→ **YOUR OBJECTIVE**:
Please return every line in the entries below with the word "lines" in it.
(DATASET EXTRACT)
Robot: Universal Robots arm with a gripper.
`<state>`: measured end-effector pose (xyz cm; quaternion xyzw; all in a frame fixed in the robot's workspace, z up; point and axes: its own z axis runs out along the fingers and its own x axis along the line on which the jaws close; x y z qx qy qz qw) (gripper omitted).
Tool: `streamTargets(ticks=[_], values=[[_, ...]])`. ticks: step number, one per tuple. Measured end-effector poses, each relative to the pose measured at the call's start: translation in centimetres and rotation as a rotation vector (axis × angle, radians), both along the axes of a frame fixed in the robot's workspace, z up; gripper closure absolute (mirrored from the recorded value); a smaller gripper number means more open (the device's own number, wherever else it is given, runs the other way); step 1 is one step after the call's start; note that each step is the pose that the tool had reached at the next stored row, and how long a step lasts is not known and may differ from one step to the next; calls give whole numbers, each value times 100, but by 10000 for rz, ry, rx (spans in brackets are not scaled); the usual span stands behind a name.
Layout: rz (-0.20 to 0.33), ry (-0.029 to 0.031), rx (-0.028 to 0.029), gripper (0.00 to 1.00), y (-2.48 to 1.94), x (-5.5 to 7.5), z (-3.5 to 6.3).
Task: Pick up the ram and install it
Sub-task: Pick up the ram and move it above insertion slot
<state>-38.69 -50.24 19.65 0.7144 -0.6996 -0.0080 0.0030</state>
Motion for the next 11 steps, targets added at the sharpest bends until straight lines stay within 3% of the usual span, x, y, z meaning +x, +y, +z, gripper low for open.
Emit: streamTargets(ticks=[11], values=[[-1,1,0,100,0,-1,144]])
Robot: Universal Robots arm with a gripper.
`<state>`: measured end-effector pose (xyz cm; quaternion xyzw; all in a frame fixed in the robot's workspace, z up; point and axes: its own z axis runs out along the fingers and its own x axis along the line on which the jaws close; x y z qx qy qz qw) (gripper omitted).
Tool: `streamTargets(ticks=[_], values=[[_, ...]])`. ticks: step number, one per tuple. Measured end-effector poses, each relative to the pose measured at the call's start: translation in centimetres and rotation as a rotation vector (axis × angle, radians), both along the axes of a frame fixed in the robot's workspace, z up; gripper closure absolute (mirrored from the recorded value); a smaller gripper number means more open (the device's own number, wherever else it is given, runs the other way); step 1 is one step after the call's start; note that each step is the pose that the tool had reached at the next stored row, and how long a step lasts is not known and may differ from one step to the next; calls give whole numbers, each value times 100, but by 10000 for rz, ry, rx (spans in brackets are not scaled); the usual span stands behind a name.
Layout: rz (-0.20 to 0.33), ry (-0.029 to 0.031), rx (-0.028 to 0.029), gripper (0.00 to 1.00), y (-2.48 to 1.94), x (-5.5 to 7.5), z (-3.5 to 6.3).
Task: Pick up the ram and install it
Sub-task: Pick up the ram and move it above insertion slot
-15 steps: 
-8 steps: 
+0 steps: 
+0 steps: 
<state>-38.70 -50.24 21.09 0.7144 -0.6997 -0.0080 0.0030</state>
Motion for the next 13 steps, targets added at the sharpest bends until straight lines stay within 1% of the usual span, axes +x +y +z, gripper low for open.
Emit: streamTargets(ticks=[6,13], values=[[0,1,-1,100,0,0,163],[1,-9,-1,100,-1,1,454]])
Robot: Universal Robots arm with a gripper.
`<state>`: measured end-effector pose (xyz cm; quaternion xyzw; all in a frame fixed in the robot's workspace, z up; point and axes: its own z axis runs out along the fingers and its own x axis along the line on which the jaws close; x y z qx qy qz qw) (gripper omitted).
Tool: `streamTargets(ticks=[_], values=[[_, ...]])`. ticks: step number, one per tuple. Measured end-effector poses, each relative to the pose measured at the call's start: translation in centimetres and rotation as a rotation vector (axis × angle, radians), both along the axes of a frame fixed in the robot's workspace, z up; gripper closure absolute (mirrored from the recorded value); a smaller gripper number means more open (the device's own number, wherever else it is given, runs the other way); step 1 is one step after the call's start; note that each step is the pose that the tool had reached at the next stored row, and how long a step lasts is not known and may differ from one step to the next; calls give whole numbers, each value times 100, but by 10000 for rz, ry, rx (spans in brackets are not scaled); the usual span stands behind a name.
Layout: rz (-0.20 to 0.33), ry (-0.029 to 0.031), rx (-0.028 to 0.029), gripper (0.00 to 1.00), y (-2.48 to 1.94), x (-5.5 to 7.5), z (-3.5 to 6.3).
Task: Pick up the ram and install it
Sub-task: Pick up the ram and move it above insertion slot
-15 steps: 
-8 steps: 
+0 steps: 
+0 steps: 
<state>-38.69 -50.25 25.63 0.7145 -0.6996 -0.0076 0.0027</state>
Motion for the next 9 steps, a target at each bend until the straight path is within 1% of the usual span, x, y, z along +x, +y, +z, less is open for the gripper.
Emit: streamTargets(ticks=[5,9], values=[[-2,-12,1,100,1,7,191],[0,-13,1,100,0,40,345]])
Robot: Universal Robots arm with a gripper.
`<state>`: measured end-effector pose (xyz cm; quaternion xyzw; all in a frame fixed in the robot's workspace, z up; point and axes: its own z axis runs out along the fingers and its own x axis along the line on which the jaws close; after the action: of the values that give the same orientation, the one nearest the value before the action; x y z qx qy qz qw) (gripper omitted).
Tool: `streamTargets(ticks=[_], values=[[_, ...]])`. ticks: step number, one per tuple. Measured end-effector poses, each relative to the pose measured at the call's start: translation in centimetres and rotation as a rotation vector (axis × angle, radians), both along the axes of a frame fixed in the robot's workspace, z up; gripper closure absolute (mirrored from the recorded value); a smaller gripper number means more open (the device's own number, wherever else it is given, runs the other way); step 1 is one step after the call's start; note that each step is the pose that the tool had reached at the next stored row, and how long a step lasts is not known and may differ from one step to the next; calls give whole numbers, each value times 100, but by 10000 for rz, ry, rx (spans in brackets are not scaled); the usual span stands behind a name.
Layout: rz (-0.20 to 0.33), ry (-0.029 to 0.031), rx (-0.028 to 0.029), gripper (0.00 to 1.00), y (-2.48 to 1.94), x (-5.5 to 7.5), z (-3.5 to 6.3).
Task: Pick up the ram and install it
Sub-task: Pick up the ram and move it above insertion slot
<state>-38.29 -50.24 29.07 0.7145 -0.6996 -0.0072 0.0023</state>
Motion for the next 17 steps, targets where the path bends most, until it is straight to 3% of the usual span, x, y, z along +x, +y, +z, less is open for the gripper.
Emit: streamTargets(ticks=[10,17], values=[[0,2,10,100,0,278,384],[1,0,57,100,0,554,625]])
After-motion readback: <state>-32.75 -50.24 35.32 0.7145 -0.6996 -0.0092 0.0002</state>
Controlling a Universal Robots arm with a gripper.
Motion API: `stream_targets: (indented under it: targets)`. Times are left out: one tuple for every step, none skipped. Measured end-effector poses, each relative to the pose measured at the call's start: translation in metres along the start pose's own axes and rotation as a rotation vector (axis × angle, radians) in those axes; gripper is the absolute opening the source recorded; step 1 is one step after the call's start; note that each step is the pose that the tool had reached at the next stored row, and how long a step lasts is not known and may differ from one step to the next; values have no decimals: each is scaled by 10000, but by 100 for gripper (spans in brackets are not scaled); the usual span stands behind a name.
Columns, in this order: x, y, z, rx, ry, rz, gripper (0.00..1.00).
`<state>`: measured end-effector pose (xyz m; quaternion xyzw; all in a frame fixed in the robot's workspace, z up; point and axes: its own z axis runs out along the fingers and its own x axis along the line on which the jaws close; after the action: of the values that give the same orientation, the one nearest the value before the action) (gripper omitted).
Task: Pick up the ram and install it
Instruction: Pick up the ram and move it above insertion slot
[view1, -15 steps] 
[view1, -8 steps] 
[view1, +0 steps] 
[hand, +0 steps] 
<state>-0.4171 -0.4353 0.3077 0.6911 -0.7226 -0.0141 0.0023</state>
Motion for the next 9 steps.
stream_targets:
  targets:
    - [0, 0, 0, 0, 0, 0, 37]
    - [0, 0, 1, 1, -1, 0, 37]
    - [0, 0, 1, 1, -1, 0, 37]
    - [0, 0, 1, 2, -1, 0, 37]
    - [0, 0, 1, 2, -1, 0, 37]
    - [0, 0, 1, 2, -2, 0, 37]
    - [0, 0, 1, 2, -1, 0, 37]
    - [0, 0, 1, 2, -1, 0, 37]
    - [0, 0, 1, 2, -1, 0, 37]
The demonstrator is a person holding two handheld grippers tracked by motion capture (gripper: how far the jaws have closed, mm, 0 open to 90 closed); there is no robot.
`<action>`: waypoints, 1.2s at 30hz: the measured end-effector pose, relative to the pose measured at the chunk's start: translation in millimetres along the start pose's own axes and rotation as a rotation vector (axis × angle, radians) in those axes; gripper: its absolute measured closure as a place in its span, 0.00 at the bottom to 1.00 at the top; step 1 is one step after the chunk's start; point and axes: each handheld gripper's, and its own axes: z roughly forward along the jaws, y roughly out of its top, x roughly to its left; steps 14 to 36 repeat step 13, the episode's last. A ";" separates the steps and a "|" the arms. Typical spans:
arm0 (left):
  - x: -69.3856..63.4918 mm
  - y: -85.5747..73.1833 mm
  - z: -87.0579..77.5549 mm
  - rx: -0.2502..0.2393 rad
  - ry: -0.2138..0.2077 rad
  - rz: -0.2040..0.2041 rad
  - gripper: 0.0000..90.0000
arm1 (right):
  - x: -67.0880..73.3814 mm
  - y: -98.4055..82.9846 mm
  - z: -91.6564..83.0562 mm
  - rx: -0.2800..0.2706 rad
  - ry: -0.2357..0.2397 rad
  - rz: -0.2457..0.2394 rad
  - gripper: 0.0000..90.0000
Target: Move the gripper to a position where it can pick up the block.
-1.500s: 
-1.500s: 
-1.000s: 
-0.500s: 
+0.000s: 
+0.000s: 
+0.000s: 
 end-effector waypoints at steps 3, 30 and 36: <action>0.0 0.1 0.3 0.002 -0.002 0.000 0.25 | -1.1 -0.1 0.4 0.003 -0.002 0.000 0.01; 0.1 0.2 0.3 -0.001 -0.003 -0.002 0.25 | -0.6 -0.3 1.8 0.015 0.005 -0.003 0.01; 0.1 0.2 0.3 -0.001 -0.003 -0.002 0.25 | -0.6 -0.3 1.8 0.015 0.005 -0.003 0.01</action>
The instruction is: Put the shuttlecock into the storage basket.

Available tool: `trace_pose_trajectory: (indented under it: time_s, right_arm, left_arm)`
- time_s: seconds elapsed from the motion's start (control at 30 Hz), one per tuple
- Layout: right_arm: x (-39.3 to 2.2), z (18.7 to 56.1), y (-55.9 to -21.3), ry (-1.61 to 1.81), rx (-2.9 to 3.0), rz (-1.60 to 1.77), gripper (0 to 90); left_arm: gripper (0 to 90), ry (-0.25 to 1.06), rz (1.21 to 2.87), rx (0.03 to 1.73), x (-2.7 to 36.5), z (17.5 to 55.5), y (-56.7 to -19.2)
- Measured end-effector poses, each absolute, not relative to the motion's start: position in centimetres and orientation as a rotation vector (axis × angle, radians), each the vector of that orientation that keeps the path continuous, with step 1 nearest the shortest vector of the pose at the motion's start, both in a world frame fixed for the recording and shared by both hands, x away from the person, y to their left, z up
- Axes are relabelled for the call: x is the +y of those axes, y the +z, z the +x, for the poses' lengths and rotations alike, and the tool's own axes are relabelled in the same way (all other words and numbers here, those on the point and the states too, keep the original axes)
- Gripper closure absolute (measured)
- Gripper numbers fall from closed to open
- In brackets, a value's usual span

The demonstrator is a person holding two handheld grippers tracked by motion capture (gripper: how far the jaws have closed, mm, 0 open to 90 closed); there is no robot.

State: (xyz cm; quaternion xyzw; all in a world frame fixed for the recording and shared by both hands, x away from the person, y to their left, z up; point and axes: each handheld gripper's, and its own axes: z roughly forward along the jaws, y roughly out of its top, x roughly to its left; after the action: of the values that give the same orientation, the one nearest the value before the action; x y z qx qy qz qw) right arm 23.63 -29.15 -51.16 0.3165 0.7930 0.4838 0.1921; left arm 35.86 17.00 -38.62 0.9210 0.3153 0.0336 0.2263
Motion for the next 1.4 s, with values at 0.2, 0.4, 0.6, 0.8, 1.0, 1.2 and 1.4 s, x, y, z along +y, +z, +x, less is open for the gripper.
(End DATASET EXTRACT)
→ **EXERCISE RESULT**:
Motion for the next 11 steps, targets added at the sharpest bends until straight lines stay within 3% of the usual span, x, y, z meaning +x, +y, +z, gripper low for open.
Motion for the next 13 steps, targets added at the sharpest bends until straight lines stay within 1% of the usual span, axes +x +y +z, gripper low for open.

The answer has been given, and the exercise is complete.